Exercise
Your task is to repeat exactly the lines below between the line holding "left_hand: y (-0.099" and the line holding "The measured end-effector", inclusive, and only those.
::::
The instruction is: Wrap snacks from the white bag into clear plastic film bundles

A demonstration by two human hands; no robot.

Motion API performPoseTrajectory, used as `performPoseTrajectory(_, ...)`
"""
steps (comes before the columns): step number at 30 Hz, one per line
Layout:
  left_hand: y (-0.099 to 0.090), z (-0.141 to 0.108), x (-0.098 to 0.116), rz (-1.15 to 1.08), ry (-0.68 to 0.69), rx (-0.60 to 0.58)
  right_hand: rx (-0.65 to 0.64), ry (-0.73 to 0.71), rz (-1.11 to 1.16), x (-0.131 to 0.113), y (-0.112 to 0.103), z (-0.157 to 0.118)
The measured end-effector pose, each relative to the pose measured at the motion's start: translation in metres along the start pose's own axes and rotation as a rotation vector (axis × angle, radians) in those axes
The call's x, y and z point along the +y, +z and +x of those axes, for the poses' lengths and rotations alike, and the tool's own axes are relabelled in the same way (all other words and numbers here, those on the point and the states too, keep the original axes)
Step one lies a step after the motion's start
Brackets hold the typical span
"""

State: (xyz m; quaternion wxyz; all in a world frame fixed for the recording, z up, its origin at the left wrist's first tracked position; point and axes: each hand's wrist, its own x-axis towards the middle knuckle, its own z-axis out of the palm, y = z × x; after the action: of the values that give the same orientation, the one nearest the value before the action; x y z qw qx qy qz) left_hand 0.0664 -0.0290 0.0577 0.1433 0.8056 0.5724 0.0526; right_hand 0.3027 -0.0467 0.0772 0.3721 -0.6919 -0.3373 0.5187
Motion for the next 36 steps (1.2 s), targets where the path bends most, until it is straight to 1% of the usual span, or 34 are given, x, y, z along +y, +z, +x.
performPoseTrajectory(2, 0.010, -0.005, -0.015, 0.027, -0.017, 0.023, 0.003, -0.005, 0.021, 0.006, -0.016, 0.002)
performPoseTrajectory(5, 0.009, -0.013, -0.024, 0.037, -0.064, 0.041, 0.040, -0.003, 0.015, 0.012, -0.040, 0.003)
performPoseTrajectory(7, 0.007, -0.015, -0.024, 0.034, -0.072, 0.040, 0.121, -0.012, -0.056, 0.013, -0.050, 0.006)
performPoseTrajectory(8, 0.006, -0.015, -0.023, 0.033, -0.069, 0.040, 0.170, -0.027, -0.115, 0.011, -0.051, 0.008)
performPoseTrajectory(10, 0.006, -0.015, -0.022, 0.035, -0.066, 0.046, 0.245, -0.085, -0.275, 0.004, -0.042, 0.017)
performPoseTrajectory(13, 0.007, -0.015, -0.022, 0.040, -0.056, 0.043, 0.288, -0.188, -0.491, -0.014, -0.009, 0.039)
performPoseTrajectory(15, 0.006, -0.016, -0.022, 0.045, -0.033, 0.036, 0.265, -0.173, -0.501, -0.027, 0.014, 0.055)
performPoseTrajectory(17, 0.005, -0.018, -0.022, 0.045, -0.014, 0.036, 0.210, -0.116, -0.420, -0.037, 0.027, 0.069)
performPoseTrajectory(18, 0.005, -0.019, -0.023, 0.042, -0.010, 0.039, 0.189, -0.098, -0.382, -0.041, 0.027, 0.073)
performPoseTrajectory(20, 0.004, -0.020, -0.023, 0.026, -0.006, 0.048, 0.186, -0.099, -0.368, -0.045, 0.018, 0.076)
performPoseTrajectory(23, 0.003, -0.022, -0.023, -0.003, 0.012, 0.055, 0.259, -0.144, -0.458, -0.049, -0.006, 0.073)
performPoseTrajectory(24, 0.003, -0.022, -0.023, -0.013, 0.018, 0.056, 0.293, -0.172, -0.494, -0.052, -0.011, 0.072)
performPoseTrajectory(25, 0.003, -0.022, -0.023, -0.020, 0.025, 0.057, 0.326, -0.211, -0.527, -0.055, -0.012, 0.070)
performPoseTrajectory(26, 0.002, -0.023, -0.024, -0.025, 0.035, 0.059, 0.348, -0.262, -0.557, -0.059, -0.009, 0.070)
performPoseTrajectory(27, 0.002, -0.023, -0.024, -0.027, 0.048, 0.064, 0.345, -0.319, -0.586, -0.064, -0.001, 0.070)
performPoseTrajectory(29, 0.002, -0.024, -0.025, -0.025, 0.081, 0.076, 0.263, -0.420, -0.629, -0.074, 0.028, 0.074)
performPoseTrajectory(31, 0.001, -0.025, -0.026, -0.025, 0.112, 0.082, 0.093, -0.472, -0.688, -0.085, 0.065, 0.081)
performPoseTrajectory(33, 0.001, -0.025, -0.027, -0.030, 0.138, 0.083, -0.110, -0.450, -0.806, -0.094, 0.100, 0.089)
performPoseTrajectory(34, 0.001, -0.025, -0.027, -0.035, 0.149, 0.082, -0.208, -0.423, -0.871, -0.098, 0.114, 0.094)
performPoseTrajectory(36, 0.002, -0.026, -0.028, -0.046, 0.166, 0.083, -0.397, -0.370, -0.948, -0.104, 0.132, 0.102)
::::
Answer to this problem
  left_hand: y (-0.099 to 0.090), z (-0.141 to 0.108), x (-0.098 to 0.116), rz (-1.15 to 1.08), ry (-0.68 to 0.69), rx (-0.60 to 0.58)
  right_hand: rx (-0.65 to 0.64), ry (-0.73 to 0.71), rz (-1.11 to 1.16), x (-0.131 to 0.113), y (-0.112 to 0.103), z (-0.157 to 0.118)
The measured end-effector pose, each relative to the pose measured at the motion's start: translation in metres along the start pose's own axes and rotation as a rotation vector (axis × angle, radians) in those axes

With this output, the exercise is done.